Install Copilot extensions:

  1. Press Cmd + Shift + X (Mac) or Ctrl + Shift + X (Windows)
  2. Search "GitHub Copilot"
  3. Install both:
    • GitHub Copilot (main extension)
    • GitHub Copilot Chat (conversational AI)

Install web search:

  1. In extensions, search "Web Search for Copilot"
  2. Install the extension

Verify setup:

  • Look for the Copilot icon in the bottom-right status bar
  • It should show a checkmark or "ready" status
  • If you see an error, click it and follow the instructions (usually needs GitHub sign-in)

Step 4: Adjust font size (optional, 30 seconds)

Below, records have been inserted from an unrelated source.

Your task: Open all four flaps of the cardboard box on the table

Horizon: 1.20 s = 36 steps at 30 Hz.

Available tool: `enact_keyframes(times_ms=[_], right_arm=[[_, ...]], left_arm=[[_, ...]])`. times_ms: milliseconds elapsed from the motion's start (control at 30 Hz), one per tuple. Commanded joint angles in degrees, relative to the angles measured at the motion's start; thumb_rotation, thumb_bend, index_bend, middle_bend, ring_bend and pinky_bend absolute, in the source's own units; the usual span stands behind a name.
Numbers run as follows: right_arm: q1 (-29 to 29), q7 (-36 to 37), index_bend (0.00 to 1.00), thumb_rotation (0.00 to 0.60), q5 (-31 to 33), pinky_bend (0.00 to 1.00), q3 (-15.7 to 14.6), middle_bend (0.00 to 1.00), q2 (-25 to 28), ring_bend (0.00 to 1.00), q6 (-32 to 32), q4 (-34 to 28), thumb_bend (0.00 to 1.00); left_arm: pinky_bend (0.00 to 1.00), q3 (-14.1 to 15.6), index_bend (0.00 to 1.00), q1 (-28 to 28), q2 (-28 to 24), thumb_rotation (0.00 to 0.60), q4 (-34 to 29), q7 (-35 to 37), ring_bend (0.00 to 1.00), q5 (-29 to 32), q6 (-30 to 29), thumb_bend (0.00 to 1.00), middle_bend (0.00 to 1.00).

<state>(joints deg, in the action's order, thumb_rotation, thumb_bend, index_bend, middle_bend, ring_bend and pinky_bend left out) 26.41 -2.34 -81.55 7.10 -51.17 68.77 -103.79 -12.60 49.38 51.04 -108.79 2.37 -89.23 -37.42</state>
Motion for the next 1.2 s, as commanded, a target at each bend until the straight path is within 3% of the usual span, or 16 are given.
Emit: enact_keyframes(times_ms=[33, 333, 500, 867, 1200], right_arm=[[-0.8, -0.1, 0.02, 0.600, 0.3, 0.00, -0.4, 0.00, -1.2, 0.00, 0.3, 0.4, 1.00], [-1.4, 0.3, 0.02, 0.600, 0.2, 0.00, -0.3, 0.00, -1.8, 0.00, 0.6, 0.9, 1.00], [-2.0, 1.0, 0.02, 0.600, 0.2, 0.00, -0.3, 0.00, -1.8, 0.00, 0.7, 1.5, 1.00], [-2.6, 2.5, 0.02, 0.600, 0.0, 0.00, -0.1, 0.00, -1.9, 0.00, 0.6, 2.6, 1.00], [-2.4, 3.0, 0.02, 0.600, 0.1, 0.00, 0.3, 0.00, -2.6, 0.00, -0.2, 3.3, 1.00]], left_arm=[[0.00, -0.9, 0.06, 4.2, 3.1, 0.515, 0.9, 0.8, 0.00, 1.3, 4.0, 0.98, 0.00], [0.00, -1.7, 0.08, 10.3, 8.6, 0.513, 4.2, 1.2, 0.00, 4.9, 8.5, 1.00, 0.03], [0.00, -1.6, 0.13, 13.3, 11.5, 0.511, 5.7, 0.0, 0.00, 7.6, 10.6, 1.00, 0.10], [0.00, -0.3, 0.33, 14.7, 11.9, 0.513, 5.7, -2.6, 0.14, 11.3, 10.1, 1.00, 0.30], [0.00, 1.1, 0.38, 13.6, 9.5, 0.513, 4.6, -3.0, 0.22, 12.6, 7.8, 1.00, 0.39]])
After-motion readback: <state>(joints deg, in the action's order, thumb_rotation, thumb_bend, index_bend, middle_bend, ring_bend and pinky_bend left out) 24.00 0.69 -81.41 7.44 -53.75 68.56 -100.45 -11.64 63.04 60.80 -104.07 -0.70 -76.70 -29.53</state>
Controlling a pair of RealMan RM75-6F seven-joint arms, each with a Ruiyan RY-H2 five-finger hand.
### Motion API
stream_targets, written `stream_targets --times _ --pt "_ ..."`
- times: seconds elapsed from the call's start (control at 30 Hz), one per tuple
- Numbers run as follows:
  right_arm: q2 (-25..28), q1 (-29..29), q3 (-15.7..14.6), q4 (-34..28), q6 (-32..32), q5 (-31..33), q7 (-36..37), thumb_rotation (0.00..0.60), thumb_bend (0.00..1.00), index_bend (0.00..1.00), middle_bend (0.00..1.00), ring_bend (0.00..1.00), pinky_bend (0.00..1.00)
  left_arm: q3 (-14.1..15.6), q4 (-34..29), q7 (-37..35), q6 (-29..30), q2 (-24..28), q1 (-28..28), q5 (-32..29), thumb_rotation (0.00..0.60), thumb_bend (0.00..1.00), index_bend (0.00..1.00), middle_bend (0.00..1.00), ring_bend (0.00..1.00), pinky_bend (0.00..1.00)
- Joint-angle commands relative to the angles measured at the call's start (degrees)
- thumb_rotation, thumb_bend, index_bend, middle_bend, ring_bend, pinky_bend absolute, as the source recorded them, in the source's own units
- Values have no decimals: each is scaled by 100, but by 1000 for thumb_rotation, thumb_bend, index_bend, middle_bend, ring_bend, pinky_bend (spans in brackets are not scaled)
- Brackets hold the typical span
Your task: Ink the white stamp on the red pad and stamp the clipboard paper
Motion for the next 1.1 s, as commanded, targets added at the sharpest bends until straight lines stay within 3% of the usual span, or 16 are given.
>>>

If text is too small or large:

  1. Press Cmd + , (Mac) or Ctrl + , (Windows)
  2. Search "font size"
  3. Change "Editor: Font Size" to 14-16 (typical range)

Troubleshooting

Copilot shows "not authorized"

  1. Confirm you're signed up for GitHub Education
  2. Check your GitHub account is connected in VS Code (Accounts icon, bottom-left)
  3. Sign out and sign back in
  4. Restart VS Code

Font doesn't appear in VS Code

  1. Verify the font is installed on your system (check Font Book on Mac, Settings on Windows)
  2. Make sure you typed the font name exactly right in VS Code settings (capitalization matters)
  3. Restart VS Code after installing the font

Theme looks broken or hard to read

  1. Try a different theme—some are poorly maintained
  2. Stick with verified publishers (GitHub, Dracula Official, etc.)
  3. Increase font size if text is too small

Wrap-Up

What you should have now

  • A coding font installed and set in VS Code
  • A theme you can read comfortably for long periods
  • GitHub Copilot installed and signed in
  • Web Search for Copilot installed
  • Font size adjusted if needed

Key takeaways

  • Coding fonts make code easier to read by clearly distinguishing similar characters
  • Themes are personal preference based on your lighting—pick one quickly
  • GitHub Copilot provides AI assistance while you code—essential for modern development
  • Minimal extensions prevent slowdowns and conflicts

Common questions

Can I change my font or theme later?

Yes. These aren't permanent decisions. Change them anytime in Settings.

What if my friend uses a different extension?

Stick with the two Copilot extensions for now. We'll add more as the course progresses and you understand what you actually need.

Do I need ligatures?

No. They make some symbol combinations look nicer (like => becoming a single arrow) but aren't required. If you don't know what they are, ignore them.

What's next

VS Code is now configured for coding. The upcoming JavaScript lessons will teach you how to use Copilot effectively as a learning tool, not a shortcut to avoid thinking.

Your editor is ready. Now you'll learn to code.